Most people know the New England Aquarium as a place to watch seals swim and penguins frolic, or for its marine research or famous sea turtle rescues. Now, the threats posed by climate change have prompted the nonprofit to dive headfirst into an entirely different body of water: the Massachusetts State House.
Aquarium officials and allies in the Legislature plan to hold a press conference on Thursday to discuss their upcoming legislative agenda, the organization’s first concerted effort to pursue a slate of bills on Beacon Hill. The list includes ones that would create programs to stoke the state’s marine economy, encourage people to keep materials such as plastics in circulation for as long as possible before they get thrown out, and use wetlands to help the state reach its net-zero carbon emissions goals.

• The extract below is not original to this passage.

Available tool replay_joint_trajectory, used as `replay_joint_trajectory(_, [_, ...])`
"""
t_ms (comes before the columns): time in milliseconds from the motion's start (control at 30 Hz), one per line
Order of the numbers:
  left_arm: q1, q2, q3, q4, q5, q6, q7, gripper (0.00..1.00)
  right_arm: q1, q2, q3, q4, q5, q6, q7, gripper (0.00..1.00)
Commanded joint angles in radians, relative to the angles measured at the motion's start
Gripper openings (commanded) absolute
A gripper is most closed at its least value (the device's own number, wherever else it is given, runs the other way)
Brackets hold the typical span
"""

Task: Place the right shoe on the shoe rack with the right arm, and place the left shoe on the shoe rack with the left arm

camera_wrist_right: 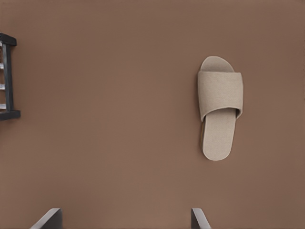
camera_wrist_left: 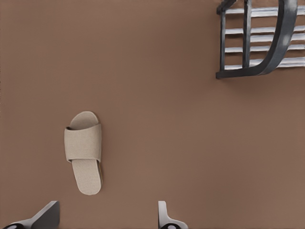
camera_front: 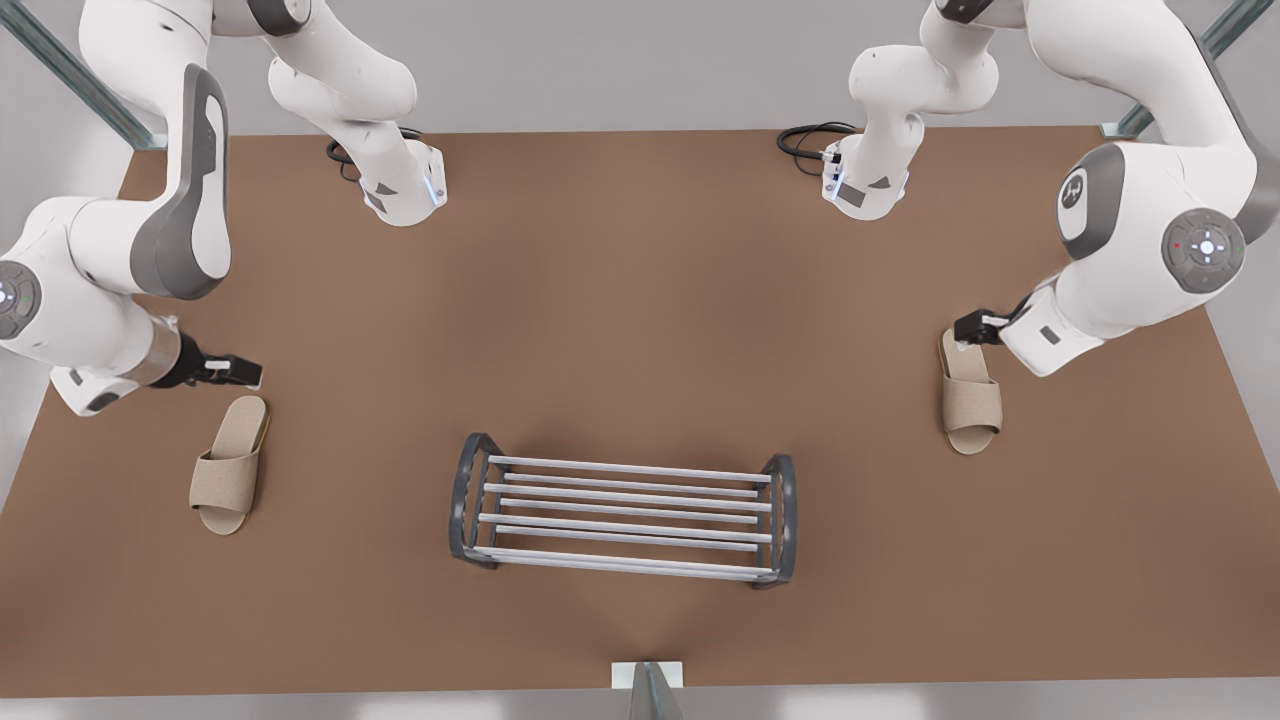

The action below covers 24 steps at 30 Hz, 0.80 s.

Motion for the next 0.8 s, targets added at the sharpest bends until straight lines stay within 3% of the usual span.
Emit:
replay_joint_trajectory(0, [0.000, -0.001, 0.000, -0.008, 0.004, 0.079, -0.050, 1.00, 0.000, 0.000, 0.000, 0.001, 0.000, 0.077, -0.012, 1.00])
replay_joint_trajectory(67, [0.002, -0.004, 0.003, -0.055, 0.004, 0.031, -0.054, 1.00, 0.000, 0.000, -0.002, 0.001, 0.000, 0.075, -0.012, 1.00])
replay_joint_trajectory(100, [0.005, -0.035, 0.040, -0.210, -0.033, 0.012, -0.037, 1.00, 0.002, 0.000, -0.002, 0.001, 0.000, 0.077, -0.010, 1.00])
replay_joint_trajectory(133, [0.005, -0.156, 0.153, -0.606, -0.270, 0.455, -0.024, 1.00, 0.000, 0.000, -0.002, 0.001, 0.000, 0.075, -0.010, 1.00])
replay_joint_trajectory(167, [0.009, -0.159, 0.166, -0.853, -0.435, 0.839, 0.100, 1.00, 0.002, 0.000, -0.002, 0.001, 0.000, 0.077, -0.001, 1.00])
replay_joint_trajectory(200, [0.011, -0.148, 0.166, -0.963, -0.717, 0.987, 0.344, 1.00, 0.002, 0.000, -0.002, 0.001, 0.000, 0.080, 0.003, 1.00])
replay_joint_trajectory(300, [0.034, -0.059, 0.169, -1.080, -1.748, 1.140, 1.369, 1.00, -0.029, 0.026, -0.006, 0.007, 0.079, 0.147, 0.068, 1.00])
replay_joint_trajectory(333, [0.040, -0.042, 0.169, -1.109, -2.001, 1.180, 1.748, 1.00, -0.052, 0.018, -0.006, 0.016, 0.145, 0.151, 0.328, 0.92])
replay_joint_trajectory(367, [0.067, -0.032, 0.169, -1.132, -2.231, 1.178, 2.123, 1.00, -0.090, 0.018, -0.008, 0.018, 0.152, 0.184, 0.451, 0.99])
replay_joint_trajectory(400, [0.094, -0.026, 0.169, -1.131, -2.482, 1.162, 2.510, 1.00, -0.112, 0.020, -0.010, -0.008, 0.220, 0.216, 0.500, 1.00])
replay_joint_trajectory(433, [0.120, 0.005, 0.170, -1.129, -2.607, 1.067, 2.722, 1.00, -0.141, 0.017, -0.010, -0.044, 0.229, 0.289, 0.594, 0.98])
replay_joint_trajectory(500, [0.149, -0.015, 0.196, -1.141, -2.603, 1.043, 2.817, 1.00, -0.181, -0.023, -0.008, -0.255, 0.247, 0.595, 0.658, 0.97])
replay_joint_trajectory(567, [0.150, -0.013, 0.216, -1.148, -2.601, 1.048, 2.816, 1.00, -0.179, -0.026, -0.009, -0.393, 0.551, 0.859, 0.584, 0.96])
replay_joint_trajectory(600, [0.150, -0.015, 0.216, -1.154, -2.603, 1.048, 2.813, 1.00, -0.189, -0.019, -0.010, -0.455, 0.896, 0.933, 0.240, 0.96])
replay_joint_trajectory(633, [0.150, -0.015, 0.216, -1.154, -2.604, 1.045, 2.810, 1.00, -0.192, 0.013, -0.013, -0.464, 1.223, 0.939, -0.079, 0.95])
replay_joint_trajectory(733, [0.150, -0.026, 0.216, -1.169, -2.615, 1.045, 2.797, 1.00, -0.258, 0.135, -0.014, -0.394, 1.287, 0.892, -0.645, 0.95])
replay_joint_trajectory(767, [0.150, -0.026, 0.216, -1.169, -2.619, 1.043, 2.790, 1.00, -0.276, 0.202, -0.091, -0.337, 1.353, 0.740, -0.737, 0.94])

Most notably among these is a bill that would expedite state permitting for climate resiliency projects built on public lands, with municipal governments taking the initiative or at least giving approval.
“This is our first venture into state policy, and first time filing bills at the state level,” Aquarium lobbyist James Sutherland said. “It all started back in the pandemic, when the Aquarium was actually closed for 26 weeks. We took that as an opportunity to reset and think about our priorities and our impact, and how we want to engage globally but also locally.”
Chief executive Vikki Spruill hinted this change might be coming when she started in the job in mid-2019, after spending two decades doing environmental advocacy work in Washington. At the time, she said she wanted to see the Aquarium play a more active and forceful role in local policy issues. For the most part, its local lobbying to that point had been primarily focused on the proposed redevelopment of the neighboring Boston Harbor Garage, whose future is inextricably linked with the Aquarium’s.
The Aquarium hired Sutherland from the Greater Boston Chamber of Commerce in 2021 for a newly-created job as associate vice president of public policy and advocacy. Sutherland said he tried to consider bills that could strike the right balance between encouraging conservation and industry as well as those that could help address the threats posed to the state’s coastline by climate change. He said it was not difficult finding legislative sponsors.
“My thinking going into this: Economic development and conservation do not have to be mutually exclusive,” Sutherland said. “When you pair those two things — economic development and conservation — people love that combination.”
One bill in particular could help with that, assuming the aquarium and its boosters can line up funding. That bill would create three separate grant programs: one to support marine research organizations in the state (such as the Aquarium), one to fund job training and placements for careers in marine-related industries, and one that would help businesses adopt more environmentally sustainable practices including the reuse of materials. The bill doesn’t provide a set dollar figure for these programs or actual funding for them; that would likely need to come through the state budget process, or through federal grants.
Senator Susan Moran, that bill’s lead sponsor in the Senate, said the Aquarium’s growing role in State House lobbying is indicative of the high stakes raised by the climate emergency.
“It’s always been a part of their mission to not only be good stewards but really be emblematic and show folks what it looks like to be good stewards,” said Moran, who lives in Falmouth. “The fact they are really partnering with the Legislature in that effort shows a [strong] response to the climate emergency that’s happening right now. I’m really happy to be a part of that.”
Senator Brendan Crighton, who co-sponsored the bill to expedite permitting for resiliency projects, said he’s excited to see the Aquarium get more involved with public policy. He expects the legislation could be fine-tuned as the sponsors receive feedback, but it’s hard to argue with the ultimate goal: helping cities and towns fortify their shorelines against storms and rising seas.
“Climate resiliency is on all of our minds, but particularly for those of us who represent communities along the coast,” said Crighton, of Lynn. “We’re looking to expedite the process. Certainly time isn’t on our side.”